→ **YOUR INSTRUCTIONS**
Determine the number of lines of the records below that include "slotted". Respond with the number and no other text.

→ **INFORMATION**
============================================================
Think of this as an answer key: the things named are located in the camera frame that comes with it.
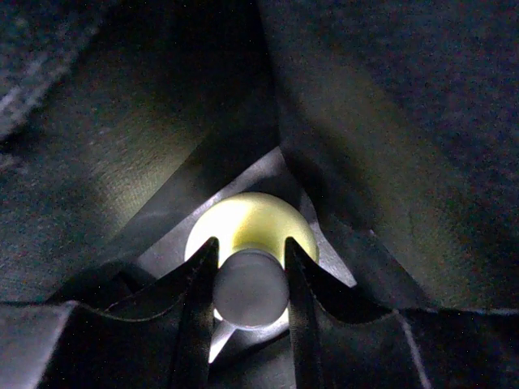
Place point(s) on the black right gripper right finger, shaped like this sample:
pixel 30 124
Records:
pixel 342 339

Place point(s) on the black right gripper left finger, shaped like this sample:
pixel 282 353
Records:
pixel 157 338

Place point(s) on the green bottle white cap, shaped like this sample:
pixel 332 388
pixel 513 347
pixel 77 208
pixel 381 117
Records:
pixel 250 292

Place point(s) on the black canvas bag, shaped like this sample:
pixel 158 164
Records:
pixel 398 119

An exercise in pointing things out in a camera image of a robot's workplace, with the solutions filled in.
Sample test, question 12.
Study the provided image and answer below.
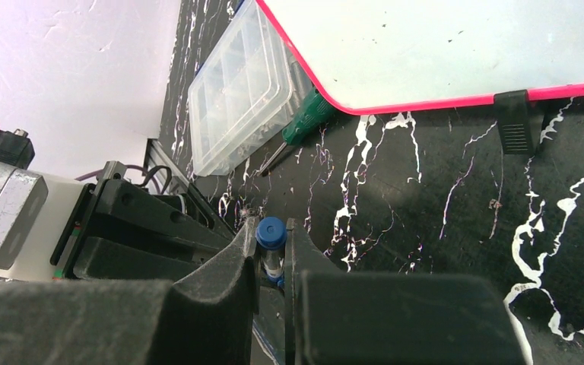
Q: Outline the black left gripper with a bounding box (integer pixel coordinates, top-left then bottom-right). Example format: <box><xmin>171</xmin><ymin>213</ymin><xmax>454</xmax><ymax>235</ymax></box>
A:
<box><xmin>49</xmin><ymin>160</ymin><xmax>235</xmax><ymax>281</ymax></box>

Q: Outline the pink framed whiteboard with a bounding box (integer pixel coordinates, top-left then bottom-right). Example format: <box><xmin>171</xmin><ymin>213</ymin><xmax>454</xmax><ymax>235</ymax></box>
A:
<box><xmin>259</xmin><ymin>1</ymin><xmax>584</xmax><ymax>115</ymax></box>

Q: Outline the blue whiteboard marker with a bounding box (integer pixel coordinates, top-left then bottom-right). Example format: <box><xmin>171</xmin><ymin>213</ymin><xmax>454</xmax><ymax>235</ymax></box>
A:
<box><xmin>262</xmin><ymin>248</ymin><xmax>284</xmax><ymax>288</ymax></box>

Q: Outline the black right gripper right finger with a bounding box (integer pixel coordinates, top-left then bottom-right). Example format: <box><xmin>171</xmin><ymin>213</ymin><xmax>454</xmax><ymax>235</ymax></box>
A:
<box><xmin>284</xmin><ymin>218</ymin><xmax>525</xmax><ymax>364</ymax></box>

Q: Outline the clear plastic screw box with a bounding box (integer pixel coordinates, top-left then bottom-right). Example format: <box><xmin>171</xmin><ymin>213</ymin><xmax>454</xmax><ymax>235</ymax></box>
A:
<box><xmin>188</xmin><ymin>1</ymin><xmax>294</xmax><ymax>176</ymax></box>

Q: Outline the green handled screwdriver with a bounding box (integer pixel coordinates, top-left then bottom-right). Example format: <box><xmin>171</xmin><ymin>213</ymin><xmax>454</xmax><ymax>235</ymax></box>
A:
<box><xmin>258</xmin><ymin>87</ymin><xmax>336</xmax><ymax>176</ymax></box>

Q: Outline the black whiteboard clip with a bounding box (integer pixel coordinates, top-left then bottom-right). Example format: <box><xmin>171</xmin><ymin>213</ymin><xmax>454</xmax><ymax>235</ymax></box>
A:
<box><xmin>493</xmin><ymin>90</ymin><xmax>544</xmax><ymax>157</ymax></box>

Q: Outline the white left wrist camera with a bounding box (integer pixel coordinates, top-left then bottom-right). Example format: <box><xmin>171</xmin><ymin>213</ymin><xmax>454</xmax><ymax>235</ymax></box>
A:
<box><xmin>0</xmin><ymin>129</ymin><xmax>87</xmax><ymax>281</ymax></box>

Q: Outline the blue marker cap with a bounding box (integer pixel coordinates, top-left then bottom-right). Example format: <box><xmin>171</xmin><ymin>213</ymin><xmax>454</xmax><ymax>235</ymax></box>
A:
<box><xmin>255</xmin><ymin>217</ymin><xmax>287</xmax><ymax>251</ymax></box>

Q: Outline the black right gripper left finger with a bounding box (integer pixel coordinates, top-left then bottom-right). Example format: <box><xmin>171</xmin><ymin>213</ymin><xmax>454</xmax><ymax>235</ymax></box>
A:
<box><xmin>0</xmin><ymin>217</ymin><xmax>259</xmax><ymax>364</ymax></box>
============================================================
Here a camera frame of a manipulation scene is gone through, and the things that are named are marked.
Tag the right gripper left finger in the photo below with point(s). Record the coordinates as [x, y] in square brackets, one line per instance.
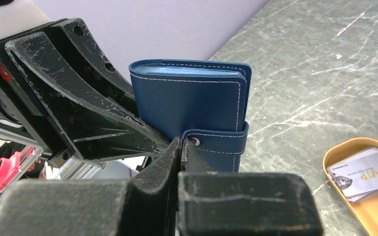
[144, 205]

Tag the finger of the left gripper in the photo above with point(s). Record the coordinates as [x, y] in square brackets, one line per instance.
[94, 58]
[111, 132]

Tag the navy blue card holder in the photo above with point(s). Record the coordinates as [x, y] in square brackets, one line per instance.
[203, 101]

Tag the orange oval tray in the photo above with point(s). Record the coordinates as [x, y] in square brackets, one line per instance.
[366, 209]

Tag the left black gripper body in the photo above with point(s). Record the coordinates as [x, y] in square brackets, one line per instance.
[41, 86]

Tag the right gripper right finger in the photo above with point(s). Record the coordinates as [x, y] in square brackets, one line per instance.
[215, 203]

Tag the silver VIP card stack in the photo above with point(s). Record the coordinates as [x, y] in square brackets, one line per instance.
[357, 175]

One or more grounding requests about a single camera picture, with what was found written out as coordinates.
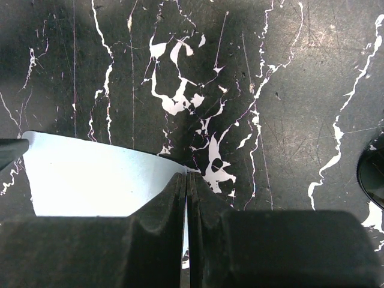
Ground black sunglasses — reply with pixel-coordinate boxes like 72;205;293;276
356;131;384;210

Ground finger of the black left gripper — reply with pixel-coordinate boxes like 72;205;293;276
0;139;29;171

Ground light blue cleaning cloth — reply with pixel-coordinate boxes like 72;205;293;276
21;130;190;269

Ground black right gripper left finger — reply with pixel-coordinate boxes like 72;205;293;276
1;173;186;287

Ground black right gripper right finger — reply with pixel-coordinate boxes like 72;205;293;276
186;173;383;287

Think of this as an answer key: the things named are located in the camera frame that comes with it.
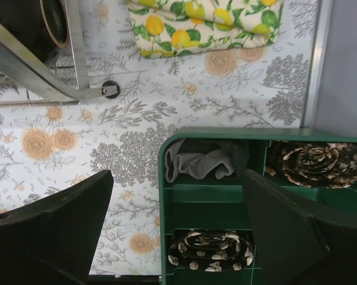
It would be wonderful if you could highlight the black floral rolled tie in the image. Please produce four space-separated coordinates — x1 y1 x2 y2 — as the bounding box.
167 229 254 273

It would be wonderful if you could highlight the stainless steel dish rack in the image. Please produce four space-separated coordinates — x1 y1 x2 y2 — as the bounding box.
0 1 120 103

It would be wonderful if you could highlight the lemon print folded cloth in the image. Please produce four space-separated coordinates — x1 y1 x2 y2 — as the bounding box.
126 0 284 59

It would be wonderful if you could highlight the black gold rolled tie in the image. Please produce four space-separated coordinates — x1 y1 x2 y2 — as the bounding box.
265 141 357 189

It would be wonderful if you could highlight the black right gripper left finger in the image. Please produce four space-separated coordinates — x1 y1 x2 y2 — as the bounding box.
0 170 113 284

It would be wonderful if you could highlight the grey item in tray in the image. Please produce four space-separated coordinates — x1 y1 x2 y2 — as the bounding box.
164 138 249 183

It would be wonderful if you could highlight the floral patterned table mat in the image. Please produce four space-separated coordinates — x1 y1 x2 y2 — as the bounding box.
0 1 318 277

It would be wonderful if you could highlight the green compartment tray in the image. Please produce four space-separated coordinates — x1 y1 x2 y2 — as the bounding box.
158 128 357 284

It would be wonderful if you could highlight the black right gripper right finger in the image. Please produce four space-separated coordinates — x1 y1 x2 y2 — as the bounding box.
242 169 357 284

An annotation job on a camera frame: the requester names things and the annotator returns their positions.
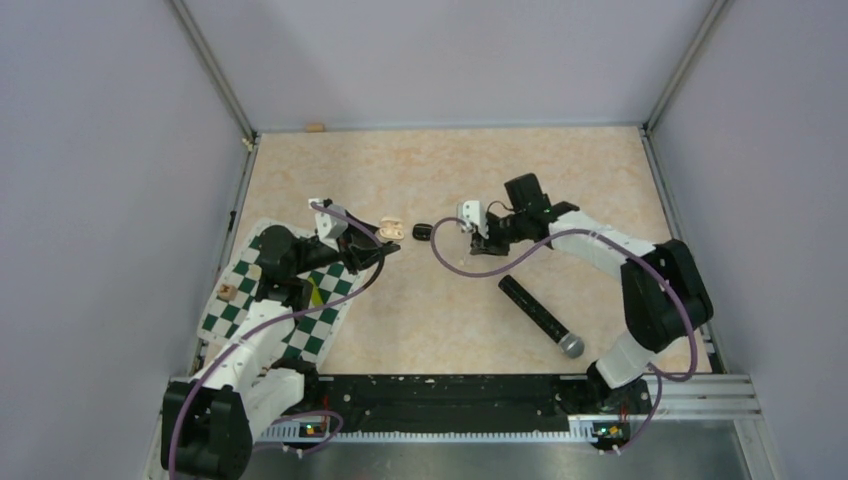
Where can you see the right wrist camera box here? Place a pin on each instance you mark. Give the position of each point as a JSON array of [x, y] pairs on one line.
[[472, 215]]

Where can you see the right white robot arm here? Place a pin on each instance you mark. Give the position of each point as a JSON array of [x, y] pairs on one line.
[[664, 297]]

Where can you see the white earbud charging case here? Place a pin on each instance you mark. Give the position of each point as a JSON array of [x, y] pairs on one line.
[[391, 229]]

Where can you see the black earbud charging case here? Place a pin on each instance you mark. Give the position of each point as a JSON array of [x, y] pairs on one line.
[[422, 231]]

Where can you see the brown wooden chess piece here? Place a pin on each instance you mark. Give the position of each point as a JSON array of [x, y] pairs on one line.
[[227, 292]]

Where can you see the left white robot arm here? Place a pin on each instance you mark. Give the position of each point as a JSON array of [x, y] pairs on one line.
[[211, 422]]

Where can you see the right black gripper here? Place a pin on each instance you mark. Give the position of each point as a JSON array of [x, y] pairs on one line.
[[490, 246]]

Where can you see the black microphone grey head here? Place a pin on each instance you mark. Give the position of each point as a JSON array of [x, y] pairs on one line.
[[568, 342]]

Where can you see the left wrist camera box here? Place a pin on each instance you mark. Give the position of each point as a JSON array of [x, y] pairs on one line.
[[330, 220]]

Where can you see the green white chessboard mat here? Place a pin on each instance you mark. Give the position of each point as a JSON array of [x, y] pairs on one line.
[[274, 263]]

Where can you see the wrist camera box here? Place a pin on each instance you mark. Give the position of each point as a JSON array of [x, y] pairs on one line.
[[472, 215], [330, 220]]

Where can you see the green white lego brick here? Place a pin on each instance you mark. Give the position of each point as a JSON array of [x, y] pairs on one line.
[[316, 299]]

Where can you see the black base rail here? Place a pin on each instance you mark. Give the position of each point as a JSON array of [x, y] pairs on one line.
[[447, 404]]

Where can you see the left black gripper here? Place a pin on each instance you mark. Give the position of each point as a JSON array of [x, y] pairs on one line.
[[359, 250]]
============================================================
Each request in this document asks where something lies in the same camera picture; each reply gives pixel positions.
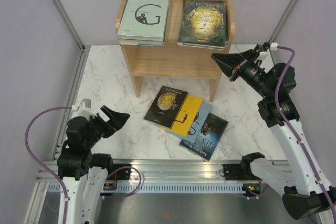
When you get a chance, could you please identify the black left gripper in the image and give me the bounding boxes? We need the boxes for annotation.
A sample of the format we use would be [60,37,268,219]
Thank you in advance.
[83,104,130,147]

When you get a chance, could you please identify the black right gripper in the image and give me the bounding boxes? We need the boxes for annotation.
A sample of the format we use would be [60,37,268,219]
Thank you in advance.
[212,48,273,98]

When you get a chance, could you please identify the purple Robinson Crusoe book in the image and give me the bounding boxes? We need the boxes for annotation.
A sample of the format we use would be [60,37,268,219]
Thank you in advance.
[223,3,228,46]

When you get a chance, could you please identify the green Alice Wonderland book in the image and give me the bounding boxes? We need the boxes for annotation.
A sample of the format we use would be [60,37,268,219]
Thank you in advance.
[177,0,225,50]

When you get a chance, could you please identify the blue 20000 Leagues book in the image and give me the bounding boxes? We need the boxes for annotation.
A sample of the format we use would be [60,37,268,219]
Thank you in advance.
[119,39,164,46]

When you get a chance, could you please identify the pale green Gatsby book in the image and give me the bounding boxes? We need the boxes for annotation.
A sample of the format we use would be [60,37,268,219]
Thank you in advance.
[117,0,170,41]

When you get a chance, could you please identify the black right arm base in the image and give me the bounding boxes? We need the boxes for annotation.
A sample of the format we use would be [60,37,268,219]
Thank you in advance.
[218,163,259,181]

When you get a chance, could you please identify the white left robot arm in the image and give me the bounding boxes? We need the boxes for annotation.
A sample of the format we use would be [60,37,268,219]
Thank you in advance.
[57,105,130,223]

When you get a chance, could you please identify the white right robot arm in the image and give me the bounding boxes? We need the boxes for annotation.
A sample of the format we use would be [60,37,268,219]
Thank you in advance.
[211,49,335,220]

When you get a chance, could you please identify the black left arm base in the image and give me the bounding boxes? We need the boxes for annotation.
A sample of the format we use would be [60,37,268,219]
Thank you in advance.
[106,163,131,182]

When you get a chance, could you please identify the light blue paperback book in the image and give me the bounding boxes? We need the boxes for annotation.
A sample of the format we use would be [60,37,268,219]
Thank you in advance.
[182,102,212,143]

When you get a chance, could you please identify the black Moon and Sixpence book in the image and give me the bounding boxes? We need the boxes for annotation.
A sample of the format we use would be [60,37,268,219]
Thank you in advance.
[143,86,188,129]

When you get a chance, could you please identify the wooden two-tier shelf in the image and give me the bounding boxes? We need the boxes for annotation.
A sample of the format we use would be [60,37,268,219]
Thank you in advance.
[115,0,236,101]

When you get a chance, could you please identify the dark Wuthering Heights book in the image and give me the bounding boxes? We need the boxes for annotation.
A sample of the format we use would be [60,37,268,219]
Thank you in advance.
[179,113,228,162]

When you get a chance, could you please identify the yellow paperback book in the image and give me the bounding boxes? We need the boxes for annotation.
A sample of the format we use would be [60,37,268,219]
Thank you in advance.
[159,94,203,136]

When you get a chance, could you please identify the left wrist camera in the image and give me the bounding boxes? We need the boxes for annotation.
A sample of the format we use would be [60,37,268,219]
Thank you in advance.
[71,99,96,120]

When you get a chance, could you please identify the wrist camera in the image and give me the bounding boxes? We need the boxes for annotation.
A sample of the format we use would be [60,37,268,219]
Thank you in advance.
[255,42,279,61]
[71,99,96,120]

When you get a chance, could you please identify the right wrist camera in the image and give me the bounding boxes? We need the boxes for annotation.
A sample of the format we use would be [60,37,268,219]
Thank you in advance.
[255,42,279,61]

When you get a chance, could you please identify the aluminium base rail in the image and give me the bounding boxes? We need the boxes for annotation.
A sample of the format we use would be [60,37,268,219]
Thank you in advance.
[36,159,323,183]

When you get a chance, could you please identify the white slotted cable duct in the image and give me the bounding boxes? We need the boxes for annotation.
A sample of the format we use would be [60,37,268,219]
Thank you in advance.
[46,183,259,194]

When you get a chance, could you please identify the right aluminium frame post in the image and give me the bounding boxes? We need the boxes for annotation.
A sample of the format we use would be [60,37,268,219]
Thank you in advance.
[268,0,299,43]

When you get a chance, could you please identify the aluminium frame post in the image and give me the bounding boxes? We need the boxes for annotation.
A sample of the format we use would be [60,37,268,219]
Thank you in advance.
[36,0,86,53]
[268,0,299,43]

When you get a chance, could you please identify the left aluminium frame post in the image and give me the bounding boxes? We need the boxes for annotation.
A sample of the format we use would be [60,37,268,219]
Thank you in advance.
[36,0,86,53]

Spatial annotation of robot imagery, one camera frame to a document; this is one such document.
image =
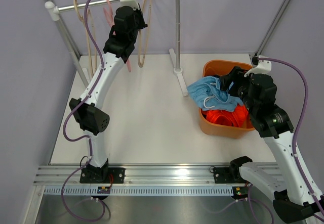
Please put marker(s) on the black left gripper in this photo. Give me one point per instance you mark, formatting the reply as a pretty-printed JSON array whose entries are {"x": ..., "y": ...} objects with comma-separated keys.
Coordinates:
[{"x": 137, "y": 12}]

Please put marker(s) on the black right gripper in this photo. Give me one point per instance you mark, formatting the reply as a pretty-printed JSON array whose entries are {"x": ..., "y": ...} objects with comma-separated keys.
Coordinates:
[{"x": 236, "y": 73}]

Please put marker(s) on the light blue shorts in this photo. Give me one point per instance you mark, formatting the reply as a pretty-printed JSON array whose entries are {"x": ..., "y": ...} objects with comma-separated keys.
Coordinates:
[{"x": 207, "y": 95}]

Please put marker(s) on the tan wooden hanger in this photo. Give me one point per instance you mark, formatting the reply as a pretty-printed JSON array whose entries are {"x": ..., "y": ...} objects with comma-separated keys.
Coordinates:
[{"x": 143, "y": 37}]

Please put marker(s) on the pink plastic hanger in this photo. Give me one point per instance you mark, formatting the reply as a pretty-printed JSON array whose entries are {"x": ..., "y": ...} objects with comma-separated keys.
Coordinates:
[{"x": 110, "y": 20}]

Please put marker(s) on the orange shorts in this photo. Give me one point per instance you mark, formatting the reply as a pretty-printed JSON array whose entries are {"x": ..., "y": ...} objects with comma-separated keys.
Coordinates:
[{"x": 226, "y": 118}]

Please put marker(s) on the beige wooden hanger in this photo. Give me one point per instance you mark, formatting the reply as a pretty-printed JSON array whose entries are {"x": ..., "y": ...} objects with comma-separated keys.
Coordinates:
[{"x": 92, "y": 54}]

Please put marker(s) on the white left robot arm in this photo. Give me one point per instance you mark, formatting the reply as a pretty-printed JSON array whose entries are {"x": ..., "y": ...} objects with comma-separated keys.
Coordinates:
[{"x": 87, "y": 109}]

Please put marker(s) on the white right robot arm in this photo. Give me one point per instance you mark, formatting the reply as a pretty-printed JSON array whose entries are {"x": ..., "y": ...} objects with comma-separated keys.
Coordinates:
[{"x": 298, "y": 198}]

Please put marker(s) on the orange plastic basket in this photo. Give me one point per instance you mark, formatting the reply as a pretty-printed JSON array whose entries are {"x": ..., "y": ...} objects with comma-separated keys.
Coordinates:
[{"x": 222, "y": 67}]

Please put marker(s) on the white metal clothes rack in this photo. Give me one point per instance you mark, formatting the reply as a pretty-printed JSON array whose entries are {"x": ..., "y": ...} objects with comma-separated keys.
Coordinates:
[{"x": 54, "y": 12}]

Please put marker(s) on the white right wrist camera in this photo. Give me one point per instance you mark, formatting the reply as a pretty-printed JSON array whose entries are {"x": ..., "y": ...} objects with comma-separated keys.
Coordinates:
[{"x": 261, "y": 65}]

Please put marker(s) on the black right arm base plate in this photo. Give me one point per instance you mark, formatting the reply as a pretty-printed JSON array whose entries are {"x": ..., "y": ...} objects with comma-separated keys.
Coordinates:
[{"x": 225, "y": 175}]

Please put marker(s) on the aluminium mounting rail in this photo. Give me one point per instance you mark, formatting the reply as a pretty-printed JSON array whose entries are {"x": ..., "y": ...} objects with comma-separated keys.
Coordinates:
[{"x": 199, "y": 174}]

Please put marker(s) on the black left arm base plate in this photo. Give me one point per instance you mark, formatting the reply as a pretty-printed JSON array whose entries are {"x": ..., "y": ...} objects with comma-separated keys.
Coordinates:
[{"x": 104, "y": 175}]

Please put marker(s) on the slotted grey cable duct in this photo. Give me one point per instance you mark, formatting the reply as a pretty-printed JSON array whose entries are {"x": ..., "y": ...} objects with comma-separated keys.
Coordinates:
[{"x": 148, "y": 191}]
============================================================
→ **ANSWER FOR THIS EXERCISE**
2